• [Task statement]
Below are the records. Retype exactly the lines between the lines holding "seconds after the" and "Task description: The", inclusive.

• [Given records]
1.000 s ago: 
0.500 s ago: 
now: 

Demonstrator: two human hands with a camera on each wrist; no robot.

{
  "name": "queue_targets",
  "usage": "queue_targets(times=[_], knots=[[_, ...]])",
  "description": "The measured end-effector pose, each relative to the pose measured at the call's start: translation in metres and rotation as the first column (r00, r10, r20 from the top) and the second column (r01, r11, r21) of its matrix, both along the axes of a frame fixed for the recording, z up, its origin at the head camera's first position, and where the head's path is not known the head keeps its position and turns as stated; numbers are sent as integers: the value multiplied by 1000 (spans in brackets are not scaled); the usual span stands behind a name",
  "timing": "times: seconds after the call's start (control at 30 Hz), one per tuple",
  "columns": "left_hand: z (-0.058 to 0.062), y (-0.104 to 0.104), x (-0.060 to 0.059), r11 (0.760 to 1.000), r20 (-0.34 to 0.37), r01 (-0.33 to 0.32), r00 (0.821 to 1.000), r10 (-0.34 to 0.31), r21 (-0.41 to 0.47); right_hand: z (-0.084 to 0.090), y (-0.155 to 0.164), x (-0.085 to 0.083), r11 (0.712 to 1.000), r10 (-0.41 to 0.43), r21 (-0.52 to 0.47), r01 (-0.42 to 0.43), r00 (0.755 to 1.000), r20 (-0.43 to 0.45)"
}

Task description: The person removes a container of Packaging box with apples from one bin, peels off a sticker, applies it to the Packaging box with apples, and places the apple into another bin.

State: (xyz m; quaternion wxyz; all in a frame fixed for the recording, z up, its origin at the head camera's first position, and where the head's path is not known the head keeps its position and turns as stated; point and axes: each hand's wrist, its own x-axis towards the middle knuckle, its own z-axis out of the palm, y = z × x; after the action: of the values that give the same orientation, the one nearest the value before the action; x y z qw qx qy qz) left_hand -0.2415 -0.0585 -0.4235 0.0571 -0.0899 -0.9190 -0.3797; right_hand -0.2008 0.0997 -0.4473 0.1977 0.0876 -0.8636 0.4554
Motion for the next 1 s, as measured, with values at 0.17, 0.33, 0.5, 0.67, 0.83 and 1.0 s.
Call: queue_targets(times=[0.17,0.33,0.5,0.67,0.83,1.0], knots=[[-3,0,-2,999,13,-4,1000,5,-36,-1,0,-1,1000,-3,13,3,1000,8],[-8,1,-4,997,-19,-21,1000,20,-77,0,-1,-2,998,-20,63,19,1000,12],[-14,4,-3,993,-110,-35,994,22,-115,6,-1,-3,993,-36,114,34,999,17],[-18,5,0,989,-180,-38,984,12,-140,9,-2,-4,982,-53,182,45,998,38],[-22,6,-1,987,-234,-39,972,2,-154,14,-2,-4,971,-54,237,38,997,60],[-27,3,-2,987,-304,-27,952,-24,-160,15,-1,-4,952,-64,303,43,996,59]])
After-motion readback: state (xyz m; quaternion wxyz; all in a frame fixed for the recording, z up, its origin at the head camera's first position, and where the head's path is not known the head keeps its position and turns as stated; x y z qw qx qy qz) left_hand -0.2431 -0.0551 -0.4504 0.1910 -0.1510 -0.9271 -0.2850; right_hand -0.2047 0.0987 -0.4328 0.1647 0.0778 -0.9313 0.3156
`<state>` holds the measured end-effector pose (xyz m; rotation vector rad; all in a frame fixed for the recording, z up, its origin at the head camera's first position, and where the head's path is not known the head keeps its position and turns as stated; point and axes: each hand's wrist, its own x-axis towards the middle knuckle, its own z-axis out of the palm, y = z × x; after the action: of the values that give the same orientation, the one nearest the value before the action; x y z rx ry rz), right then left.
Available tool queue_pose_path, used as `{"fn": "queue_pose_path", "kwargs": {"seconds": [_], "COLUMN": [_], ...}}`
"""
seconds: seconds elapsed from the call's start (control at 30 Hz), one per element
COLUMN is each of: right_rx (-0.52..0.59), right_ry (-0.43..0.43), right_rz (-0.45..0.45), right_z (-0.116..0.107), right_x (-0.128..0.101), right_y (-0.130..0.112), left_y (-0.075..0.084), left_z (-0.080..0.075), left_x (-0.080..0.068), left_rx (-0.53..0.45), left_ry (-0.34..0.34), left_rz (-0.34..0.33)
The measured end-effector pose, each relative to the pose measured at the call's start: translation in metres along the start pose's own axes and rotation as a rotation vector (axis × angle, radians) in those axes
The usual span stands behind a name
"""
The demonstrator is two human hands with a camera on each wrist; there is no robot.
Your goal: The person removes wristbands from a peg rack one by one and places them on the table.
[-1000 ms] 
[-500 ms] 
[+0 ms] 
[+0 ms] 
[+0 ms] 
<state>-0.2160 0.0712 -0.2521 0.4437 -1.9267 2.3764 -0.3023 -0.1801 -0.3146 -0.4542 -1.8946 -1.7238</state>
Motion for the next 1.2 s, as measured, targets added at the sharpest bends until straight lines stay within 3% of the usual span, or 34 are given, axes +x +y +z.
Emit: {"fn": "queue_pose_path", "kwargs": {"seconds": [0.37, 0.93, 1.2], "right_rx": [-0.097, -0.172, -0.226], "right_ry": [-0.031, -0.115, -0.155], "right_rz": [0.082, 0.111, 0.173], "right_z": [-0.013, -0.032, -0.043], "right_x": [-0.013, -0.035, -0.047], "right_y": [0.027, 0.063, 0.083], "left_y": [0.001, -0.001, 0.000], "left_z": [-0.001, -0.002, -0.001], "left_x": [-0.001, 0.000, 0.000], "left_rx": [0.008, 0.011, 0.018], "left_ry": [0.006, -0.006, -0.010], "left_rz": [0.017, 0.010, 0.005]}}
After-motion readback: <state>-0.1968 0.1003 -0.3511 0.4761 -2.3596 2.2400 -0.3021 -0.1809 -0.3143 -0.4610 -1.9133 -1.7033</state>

• [Task result]
  "timing": "times: seconds after the call's start (control at 30 Hz), one per tuple",
  "columns": "left_hand: z (-0.058 to 0.062), y (-0.104 to 0.104), x (-0.060 to 0.059), r11 (0.760 to 1.000), r20 (-0.34 to 0.37), r01 (-0.33 to 0.32), r00 (0.821 to 1.000), r10 (-0.34 to 0.31), r21 (-0.41 to 0.47); right_hand: z (-0.084 to 0.090), y (-0.155 to 0.164), x (-0.085 to 0.083), r11 (0.712 to 1.000), r10 (-0.41 to 0.43), r21 (-0.52 to 0.47), r01 (-0.42 to 0.43), r00 (0.755 to 1.000), r20 (-0.43 to 0.45)"
}

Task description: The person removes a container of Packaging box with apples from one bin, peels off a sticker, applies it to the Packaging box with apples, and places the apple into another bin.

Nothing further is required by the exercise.